===== DATA SECTION

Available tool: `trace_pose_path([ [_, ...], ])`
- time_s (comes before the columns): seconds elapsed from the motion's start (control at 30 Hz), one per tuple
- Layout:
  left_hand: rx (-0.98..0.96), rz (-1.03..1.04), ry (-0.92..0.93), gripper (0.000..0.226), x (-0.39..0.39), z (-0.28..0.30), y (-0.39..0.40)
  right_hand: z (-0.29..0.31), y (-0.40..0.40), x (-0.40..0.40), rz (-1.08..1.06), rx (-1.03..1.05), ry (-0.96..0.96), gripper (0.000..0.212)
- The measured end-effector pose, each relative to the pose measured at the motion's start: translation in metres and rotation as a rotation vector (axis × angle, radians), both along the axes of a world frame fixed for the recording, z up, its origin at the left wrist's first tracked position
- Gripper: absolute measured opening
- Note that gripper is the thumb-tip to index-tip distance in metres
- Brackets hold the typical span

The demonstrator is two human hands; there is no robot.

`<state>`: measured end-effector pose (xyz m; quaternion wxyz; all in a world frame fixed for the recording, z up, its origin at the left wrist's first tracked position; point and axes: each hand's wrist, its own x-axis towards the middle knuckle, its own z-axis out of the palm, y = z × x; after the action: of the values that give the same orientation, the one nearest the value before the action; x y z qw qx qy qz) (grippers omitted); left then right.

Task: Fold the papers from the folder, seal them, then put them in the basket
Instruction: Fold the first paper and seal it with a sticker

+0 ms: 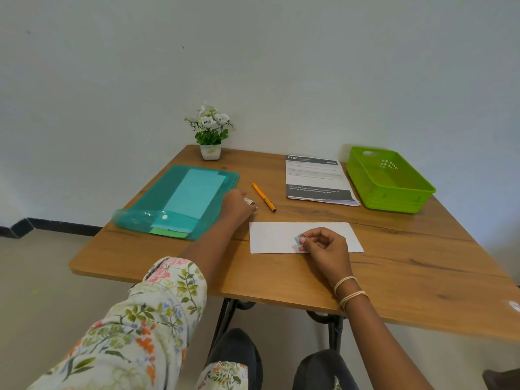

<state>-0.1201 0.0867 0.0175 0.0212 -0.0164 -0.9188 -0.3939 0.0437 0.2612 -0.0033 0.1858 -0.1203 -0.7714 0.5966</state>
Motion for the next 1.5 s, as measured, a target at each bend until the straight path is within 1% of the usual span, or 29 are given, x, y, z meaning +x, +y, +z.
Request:
trace_pose_path([
  [0.07, -0.026, -0.012, 0.009, 0.066, 0.001, 0.000, 0.002, 0.000, 0.001, 0.000, 0.000, -0.004, -0.002, 0.010],
  [0.13, -0.053, -0.039, 0.036, 0.060, 0.005, -0.003, 0.004, -0.001, 0.001, -0.001, -0.001, -0.004, -0.003, 0.010],
  [0.23, -0.185, -0.140, 0.158, 0.033, 0.014, -0.006, 0.008, -0.001, 0.000, -0.001, -0.003, -0.011, -0.003, 0.009],
  [0.27, -0.241, -0.179, 0.202, 0.029, 0.018, -0.006, 0.009, 0.000, 0.000, -0.001, -0.003, -0.020, -0.002, 0.009],
  [0.33, -0.305, -0.250, 0.267, 0.031, 0.022, -0.005, 0.010, 0.001, 0.000, -0.001, -0.002, -0.028, -0.003, 0.009],
  [0.4, -0.353, -0.296, 0.343, 0.039, 0.024, -0.005, 0.009, 0.001, 0.000, -0.001, -0.003, -0.030, -0.009, 0.009],
  [0.47, -0.436, -0.293, 0.500, 0.040, 0.027, -0.008, 0.009, 0.001, -0.001, 0.000, -0.007, -0.019, -0.012, 0.009],
  [0.53, -0.496, -0.259, 0.586, 0.034, 0.025, -0.009, 0.008, 0.001, 0.000, 0.000, -0.006, 0.000, -0.013, 0.010],
  [0.67, -0.587, -0.200, 0.637, 0.017, 0.020, -0.005, 0.004, -0.001, 0.001, -0.001, -0.012, 0.018, -0.019, 0.011],
  [0.77, -0.685, -0.205, 0.586, 0.008, 0.015, -0.005, 0.002, -0.001, 0.000, -0.001, -0.017, 0.029, -0.018, 0.012],
  [0.83, -0.659, -0.214, 0.528, 0.012, 0.012, -0.008, 0.000, 0.000, 0.001, -0.001, -0.019, 0.029, -0.019, 0.013],
  [0.9, -0.591, -0.231, 0.485, 0.017, 0.014, -0.010, -0.001, 0.001, 0.000, -0.001, -0.024, 0.027, -0.019, 0.014],
  [0.97, -0.543, -0.237, 0.472, 0.021, 0.017, -0.016, -0.001, 0.000, 0.000, -0.001, -0.027, 0.027, -0.020, 0.013],
  [1.03, -0.500, -0.238, 0.471, 0.021, 0.020, -0.020, -0.002, 0.000, 0.000, -0.001, -0.028, 0.028, -0.021, 0.014],
  [1.1, -0.490, -0.217, 0.502, 0.022, 0.025, -0.020, -0.002, 0.000, 0.000, -0.001, -0.027, 0.033, -0.017, 0.014],
  [1.2, -0.526, -0.166, 0.630, 0.019, 0.035, -0.018, 0.007, 0.000, 0.001, -0.001, -0.018, 0.030, -0.008, 0.014],
  [1.23, -0.514, -0.169, 0.662, 0.022, 0.041, -0.016, 0.013, 0.000, 0.001, 0.000, -0.014, 0.016, -0.003, 0.014],
  [1.3, -0.416, -0.246, 0.666, 0.030, 0.052, -0.013, 0.032, 0.001, 0.003, 0.001, -0.011, -0.052, 0.018, 0.011],
  [1.33, -0.342, -0.302, 0.636, 0.031, 0.058, -0.011, 0.043, 0.002, 0.004, 0.001, -0.014, -0.104, 0.033, 0.010],
  [1.4, -0.196, -0.402, 0.515, 0.031, 0.067, -0.009, 0.067, 0.004, 0.008, 0.002, -0.020, -0.214, 0.064, 0.011],
  [1.5, -0.006, -0.467, 0.302, 0.040, 0.074, -0.010, 0.095, 0.006, 0.017, 0.000, -0.073, -0.445, 0.102, 0.015],
])
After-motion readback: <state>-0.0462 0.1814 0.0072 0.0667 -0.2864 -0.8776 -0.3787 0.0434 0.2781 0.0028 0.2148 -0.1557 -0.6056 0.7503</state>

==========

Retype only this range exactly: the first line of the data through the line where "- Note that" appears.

Available tool: `trace_pose_path([ [_, ...], ])`
- time_s (comes before the columns): seconds elapsed from the motion's start (control at 30 Hz), one per tuple
- Layout:
  left_hand: rx (-0.98..0.96), rz (-1.03..1.04), ry (-0.92..0.93), gripper (0.000..0.226), x (-0.39..0.39), z (-0.28..0.30), y (-0.39..0.40)
  right_hand: z (-0.29..0.31), y (-0.40..0.40), x (-0.40..0.40), rz (-1.08..1.06), rx (-1.03..1.05), ry (-0.96..0.96), gripper (0.000..0.212)
- The measured end-effector pose, each relative to the pose measured at the motion's start: translation in metres and rotation as a rotation vector (axis × angle, radians), both along the axes of a world frame fixed for the recording, z up, its origin at the left wrist's first tracked position
- Gripper: absolute measured opening
- Note that gripper is the thumb-tip to index-tip distance in metres

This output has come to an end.